At game end, I check the scoring cards and compare the paltry point-per-square bonuses to the endpoint scores which go up in fours. And I realise I've made a mistake. After deducting the penalties for all the unused routes, I get some paltry score which is too embarrassing to report. Next time, I'll have to try and get some more connected up.
Next time turns out to be with the family. It's so fast to teach and play that it makes a great game across the ages. Still, with my one failed attempt under my belt, I figure I'll do well. As the dice come up, always with the exact faces you don't want and none that you need, I try harder to join the dots. There are also six special four-way junctions you can draw in if you want, although they risk a lot of unused ends. But I try to work a couple in this time to wire routes together.
It's a much better score. But to my astonishment, it's half what my teenage daughter has managed. Looking at her card in fascination, I can see what she's tried to do. She's managed to find a strategy, quite a clever one, for what I'd thought was a tactical game.
This demands a rematch. Two games in, and it feels like rather than running out of road, Railroad Ink is steaming into new possibilities to explore.

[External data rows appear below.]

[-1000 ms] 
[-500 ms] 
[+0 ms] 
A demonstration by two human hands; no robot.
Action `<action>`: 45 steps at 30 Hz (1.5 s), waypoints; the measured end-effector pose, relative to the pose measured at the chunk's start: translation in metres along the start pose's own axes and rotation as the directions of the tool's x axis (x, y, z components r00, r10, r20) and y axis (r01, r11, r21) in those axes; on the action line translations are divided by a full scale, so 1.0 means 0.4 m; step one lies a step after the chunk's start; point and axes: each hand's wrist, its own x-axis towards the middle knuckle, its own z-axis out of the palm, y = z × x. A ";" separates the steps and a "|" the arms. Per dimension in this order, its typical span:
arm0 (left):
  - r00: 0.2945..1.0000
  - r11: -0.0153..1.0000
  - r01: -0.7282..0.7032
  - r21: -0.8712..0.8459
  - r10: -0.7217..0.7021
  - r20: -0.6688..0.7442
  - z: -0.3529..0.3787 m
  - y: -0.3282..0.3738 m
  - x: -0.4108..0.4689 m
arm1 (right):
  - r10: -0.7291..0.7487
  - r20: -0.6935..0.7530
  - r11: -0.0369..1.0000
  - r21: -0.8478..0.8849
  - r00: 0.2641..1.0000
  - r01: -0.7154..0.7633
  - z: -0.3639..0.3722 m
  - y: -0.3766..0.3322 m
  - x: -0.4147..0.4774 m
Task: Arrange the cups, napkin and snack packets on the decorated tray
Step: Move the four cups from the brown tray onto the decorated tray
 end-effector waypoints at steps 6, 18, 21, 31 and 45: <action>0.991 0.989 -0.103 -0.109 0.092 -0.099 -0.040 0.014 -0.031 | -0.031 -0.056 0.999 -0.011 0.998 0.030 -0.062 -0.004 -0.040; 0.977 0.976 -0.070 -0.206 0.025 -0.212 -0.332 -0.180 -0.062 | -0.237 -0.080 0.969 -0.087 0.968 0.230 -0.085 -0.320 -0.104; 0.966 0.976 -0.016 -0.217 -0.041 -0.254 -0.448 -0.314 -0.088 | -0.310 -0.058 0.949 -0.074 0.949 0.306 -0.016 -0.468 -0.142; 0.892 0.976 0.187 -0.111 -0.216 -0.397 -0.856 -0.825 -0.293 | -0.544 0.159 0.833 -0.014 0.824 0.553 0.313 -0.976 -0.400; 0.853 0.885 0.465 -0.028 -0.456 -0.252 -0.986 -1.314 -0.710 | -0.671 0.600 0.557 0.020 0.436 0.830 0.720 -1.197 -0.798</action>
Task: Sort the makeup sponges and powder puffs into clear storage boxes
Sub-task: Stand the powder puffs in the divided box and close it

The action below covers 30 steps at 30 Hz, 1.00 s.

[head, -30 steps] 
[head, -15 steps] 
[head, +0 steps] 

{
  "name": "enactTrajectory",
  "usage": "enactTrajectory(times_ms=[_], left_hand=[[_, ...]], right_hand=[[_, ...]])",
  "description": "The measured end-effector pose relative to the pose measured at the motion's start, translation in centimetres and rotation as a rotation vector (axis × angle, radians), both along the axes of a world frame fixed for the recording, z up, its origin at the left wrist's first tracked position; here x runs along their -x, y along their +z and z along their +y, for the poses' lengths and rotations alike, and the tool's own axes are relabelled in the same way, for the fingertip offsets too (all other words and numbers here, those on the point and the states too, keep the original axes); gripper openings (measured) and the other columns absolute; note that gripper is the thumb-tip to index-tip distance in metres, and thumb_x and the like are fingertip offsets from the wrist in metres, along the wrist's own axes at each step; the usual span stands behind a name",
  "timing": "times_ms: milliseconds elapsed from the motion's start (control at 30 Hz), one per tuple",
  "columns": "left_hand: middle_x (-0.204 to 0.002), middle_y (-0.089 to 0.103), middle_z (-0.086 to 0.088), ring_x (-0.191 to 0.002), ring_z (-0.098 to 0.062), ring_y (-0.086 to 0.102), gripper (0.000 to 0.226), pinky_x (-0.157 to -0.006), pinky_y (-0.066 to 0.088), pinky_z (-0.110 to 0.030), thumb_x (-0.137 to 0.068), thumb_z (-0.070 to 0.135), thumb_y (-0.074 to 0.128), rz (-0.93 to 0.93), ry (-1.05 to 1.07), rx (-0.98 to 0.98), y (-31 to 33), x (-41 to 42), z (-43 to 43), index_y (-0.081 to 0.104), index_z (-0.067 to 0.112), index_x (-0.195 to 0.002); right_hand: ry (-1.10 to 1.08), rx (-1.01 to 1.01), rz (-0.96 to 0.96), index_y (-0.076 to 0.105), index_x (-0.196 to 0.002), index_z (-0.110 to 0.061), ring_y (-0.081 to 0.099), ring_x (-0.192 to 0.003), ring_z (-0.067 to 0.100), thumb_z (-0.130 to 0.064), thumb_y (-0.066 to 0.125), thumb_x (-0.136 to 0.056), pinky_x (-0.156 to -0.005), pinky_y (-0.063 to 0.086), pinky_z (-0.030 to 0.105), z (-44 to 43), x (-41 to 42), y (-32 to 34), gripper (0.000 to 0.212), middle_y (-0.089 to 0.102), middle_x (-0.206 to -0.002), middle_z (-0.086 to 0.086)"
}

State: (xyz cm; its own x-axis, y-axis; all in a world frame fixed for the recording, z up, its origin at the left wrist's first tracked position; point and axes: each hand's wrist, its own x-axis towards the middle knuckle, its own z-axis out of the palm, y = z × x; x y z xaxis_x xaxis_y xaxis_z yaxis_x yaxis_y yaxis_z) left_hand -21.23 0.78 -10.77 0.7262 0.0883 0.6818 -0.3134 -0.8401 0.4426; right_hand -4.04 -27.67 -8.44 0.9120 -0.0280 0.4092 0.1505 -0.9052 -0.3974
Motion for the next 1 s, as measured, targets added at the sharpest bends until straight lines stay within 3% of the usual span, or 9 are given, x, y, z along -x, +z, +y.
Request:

Third time lucky, I try to do what she did last game. It's harder than it looks, with the dice thwarting you at every turn. I find myself waiting with a surprising amount of excitement to see what they'll turn up each roll. I glance up and see the family frozen in expressions of silent concentration as they scribble away. And when we rack up the points, my daughter hasn't replicated her feat from the previous game. I have done better, but not well enough to beat her.
It's a strategy, but it's not game-breaking.
Railroad Ink: Deep Blue Edition comes with two pairs of expansion dice that add rivers and lakes. You can't mix them, so we try rivers first. Winding a river around my transport topology proves a fun challenge. And since drawing river faces is optional, there's a nice element of risk for extra points, too. I don't fancy it, and close mine off after a mere four squares. In focusing on keeping road, river and rail together, though, I've neglected to weave in many endpoints. It looks nice, but it's an average score.
For a game made with four or six dice, there's an astonishing amount of different things to try and keep track of.
Lakes are next. These serve as a universal transport link: if you roll a face that connects a lakeside to a road or rail you can work it into your network. I’m not prepared for how much this small change impacts the game because you don’t have to connect lakes to your existing network. You’re a lot freer, again, to take risks and hope the dice come up in your favour. I try to make my lake in the central squares to get the extra bonus and it pays off. But with both variants, it’s not clear if you can compare your score with one from the base game alone, which is a shame.
Every time I’ve played Railroad Ink it’s been a lot more fun and a much greater challenge than I’d imagined. My boards are grimy with smears of dry-wipe marker, a testament as to why this is seen as a cut above its peers. But every time I’ve played Railroad Ink, it’s also been in silence bar the occasional exclamation of annoyance when the dice fall wrong. Despite its speed, this is no junk food for your gaming appetite. But it is a little like eating a gourmet meal alone in a cool blue cafe, with nothing but your own logic for company.